→ Brief: Please copy every line below that contains the string "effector".
Source data START
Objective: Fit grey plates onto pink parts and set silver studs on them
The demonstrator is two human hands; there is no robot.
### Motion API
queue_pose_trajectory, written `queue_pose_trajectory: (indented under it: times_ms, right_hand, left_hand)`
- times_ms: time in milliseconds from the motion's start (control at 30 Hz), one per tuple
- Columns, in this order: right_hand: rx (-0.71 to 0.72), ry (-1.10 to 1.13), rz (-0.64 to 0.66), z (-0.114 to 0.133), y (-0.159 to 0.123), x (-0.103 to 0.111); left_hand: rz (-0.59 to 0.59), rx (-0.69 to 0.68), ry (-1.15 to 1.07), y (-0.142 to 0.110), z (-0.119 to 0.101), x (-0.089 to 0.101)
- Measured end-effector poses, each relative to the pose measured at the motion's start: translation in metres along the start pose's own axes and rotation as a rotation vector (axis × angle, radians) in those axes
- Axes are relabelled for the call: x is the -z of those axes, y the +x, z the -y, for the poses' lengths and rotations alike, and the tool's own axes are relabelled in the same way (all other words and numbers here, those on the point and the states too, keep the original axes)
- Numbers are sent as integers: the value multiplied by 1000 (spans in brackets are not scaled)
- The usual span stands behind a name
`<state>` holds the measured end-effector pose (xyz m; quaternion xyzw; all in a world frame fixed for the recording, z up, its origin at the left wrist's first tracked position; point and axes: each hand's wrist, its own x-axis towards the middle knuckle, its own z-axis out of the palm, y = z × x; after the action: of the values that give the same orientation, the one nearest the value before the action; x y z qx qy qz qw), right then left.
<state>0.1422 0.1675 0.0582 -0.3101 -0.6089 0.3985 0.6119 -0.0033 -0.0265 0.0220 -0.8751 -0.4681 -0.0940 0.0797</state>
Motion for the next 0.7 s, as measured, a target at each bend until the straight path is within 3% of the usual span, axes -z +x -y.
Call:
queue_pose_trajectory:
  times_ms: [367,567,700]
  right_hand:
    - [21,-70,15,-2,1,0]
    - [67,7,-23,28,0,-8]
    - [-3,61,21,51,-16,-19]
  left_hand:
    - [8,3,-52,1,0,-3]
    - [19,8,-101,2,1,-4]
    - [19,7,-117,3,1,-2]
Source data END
→ Solution to the exercise:
- Measured end-effector poses, each relative to the pose measured at the motion's start: translation in metres along the start pose's own axes and rotation as a rotation vector (axis × angle, radians) in those axes
`<state>` holds the measured end-effector pose (xyz m; quaternion xyzw; all in a world frame fixed for the recording, z up, its origin at the left wrist's first tracked position; point and axes: each hand's wrist, its own x-axis towards the middle knuckle, its own z-axis out of the palm, y = z × x; after the action: of the values that give the same orientation, the one nearest the value before the action; x y z qx qy qz qw), right then left.

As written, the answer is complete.